Work required: With the pictures left out, every record must be reproduced exactly.

[Stored items]
────────

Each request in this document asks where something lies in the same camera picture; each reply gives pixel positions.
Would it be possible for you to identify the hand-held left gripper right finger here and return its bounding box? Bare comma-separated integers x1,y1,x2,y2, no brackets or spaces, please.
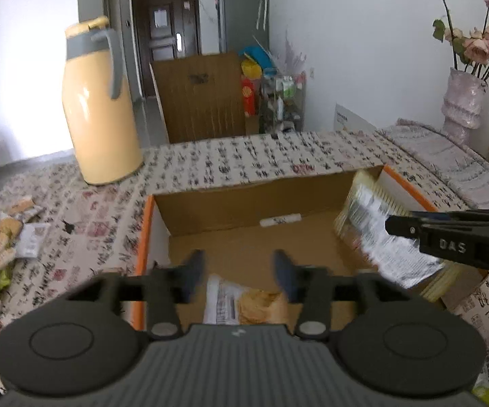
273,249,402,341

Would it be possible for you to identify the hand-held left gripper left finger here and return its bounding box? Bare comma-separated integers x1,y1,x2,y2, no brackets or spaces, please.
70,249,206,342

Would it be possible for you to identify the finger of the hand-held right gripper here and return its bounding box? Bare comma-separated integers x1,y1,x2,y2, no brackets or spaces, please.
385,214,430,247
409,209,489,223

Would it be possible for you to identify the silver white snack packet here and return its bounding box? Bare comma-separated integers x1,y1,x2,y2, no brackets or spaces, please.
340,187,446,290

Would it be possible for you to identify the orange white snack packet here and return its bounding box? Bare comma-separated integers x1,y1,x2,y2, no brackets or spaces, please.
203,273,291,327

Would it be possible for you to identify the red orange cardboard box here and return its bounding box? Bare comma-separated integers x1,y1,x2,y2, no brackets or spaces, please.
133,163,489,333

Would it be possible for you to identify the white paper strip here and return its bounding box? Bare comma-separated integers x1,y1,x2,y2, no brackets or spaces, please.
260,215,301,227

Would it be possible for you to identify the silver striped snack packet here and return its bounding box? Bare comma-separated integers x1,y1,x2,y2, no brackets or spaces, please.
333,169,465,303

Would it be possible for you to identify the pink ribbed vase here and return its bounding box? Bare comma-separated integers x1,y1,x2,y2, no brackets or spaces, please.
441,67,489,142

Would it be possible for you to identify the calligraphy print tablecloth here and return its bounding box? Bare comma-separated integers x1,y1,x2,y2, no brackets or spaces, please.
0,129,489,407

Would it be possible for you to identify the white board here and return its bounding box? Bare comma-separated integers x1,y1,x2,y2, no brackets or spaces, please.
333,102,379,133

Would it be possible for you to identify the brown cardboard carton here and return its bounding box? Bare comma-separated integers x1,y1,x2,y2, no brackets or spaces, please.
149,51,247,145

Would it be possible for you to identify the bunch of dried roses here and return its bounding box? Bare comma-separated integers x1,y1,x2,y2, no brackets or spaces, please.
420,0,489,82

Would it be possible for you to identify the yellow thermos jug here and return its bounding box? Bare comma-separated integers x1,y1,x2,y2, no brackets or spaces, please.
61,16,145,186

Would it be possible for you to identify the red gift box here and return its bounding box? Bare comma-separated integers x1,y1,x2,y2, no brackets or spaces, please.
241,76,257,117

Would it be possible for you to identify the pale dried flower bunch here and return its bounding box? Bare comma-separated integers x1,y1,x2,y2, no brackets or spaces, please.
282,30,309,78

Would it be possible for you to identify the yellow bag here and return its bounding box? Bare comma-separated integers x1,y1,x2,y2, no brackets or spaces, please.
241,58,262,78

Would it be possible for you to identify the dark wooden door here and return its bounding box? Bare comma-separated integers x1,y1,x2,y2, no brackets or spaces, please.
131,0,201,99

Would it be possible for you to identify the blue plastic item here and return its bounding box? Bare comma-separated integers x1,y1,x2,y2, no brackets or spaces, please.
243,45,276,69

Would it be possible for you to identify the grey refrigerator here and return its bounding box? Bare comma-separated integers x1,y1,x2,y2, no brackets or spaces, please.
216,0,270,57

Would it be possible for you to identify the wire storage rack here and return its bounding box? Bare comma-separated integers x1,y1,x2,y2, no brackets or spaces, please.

────────

Task result:
Each request in this document asks where something lies in the same camera picture; each reply gives pixel positions.
Would it be possible for you to identify the hand-held left gripper right finger here and return its bounding box? Bare comma-separated integers x1,y1,x2,y2, no brackets or spaces, please.
273,249,402,341

Would it be possible for you to identify the hand-held left gripper left finger here and return its bounding box? Bare comma-separated integers x1,y1,x2,y2, no brackets or spaces, please.
70,249,206,342

Would it be possible for you to identify the finger of the hand-held right gripper here and return its bounding box? Bare comma-separated integers x1,y1,x2,y2, no brackets or spaces, please.
385,214,430,247
409,209,489,223

Would it be possible for you to identify the silver white snack packet here and return its bounding box? Bare comma-separated integers x1,y1,x2,y2, no brackets or spaces, please.
340,187,446,290

Would it be possible for you to identify the orange white snack packet here and return its bounding box? Bare comma-separated integers x1,y1,x2,y2, no brackets or spaces, please.
203,273,291,327

Would it be possible for you to identify the red orange cardboard box here and return its bounding box? Bare comma-separated integers x1,y1,x2,y2, no brackets or spaces, please.
133,163,489,333

Would it be possible for you to identify the white paper strip here and return its bounding box? Bare comma-separated integers x1,y1,x2,y2, no brackets or spaces, please.
260,215,301,227

Would it be possible for you to identify the silver striped snack packet here and return its bounding box? Bare comma-separated integers x1,y1,x2,y2, no brackets or spaces, please.
333,169,465,303

Would it be possible for you to identify the pink ribbed vase here and return its bounding box? Bare comma-separated integers x1,y1,x2,y2, no brackets or spaces, please.
441,67,489,142

Would it be possible for you to identify the calligraphy print tablecloth here and return its bounding box? Bare comma-separated integers x1,y1,x2,y2, no brackets or spaces, please.
0,129,489,407

Would it be possible for you to identify the white board here and return its bounding box? Bare comma-separated integers x1,y1,x2,y2, no brackets or spaces, please.
333,102,379,133

Would it be possible for you to identify the brown cardboard carton here and return its bounding box? Bare comma-separated integers x1,y1,x2,y2, no brackets or spaces, please.
149,51,247,145

Would it be possible for you to identify the bunch of dried roses here and return its bounding box? Bare comma-separated integers x1,y1,x2,y2, no brackets or spaces, please.
420,0,489,82

Would it be possible for you to identify the yellow thermos jug here and return its bounding box? Bare comma-separated integers x1,y1,x2,y2, no brackets or spaces, please.
61,16,145,186

Would it be possible for you to identify the red gift box here and return its bounding box? Bare comma-separated integers x1,y1,x2,y2, no brackets or spaces, please.
241,76,257,117

Would it be possible for you to identify the pale dried flower bunch here and return its bounding box? Bare comma-separated integers x1,y1,x2,y2, no brackets or spaces, please.
282,30,309,78

Would it be possible for you to identify the yellow bag here and return its bounding box? Bare comma-separated integers x1,y1,x2,y2, no brackets or spaces, please.
241,58,262,78

Would it be possible for you to identify the dark wooden door here and return its bounding box? Bare comma-separated integers x1,y1,x2,y2, no brackets or spaces, please.
131,0,201,99

Would it be possible for you to identify the blue plastic item here and return its bounding box? Bare comma-separated integers x1,y1,x2,y2, no brackets or spaces, please.
243,45,276,69

Would it be possible for you to identify the grey refrigerator here and return its bounding box? Bare comma-separated integers x1,y1,x2,y2, no brackets or spaces, please.
216,0,270,57

Would it be possible for you to identify the wire storage rack here and return its bounding box? Bare comma-separated integers x1,y1,x2,y2, no brackets or spaces, please.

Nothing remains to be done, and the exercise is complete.